Now, suppose we want to explain some phenomenon when our knowledge of the past is such that this phenomenon could not have been predicted with certainty. That knowledge, although partial, is sufficient to ‘explain’ that phenomenon if we would have predicted it using Bayesian computations and the information we had about the past. That notion of ‘explanation’ incorporates, of course, as a special case, the notion of explanation based on laws. Also, it fits with our intuition concerning, for example, the coin-tossing situation: being ignorant of any properties of the coin leads us to predict a fraction of heads or tails around one-half.
Hence, such a result is not surprising or, in other words, does not “need to be explained”, while a deviation from it requires an explanation.
A basically similar form of explanation is used in macroscopic physics, for example when one wants to account for the second law of thermodynamics, the law of increase of entropy. We do not know all the microstates of, say, a gas; nor do we know their evolution.

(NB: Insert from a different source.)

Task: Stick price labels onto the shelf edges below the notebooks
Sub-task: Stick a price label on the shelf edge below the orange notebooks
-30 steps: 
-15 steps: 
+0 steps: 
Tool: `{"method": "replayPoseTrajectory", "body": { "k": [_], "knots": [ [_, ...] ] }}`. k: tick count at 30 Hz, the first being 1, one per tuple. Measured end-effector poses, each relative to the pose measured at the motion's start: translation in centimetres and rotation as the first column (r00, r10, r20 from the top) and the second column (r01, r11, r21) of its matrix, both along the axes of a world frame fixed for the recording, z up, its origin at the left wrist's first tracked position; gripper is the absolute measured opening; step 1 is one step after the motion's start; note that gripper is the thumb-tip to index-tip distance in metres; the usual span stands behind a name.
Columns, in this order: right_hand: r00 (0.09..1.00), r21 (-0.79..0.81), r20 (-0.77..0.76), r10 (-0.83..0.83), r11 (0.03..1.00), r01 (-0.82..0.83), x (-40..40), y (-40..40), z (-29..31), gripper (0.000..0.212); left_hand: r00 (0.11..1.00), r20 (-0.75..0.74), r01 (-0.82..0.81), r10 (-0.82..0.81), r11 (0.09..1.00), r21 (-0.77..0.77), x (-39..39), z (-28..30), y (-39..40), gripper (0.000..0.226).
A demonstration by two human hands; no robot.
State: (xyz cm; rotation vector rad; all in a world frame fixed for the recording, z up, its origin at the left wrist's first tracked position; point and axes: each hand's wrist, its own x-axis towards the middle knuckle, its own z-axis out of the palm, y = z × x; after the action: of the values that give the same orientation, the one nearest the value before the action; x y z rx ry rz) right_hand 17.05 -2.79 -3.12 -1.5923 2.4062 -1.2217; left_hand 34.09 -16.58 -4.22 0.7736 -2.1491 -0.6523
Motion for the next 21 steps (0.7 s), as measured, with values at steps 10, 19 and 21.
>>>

But we can assign, in a Bayesian way, a probability distribution on microstates, given some information that we have on the initial macrostate of the system. Since, for each microstate, the deterministic evolution leads to a well-defined evolution of the macrostate, we can, in principle, compute the probability, relative to our initial distribution on the microstates, of a given macrostate. If it happens that the one which is overwhelmingly probable coincides with the one which is observed, then one can say that the latter has indeed been accounted for by what we knew on the initial macrostate and by the above reasoning [3].
Therefore, the probabilistic (bayesian) laws play a major role in front of conditions which drive the system outside of the "comfortable" perfect cause-effect scheme (at micro and macro-level).
1 C. McGinn, (1998). Problems in Philosophy : the Limits of Enquiry, Blackwell, Oxford.
2. Jean Bricmont, Determinism, Chaos and Quantum Mechanics
3 In fact, a similar type of explanation is used in the theory of evolution, as was noted already in 1877 by C. S. Peirce: “ Mr. Darwin proposed to apply the statistical method to biology. The same thing has been done in a widely different branch of science, the theory of gases. Though unable to say what the movements of any particular molecule of gas would be on a certain hypothesis regarding the constitution of this class of bodies, Clausius and Maxwell were yet able, eight years before the publication of Darwin’s immortal work, by the application of the doctrine of probabilities, to predict that in the long run such and such a proportion of the molecules would, under given circumstances, acquire such and such velocities; that there would take place, every second, such and such a relative number of collisions, etc.; and from these propositions were able to deduce certain properties of gases, especially in regard to their heat relations. In like manner, Darwin, while unable to say what the operation of variation and natural selection in any individual case will be, demonstrates that in the long run they will, or would, adapt animals to their circumstances.” [C. S. Peirce, (1877). The fixation of belief, Popular Science Monthly 12, 1.]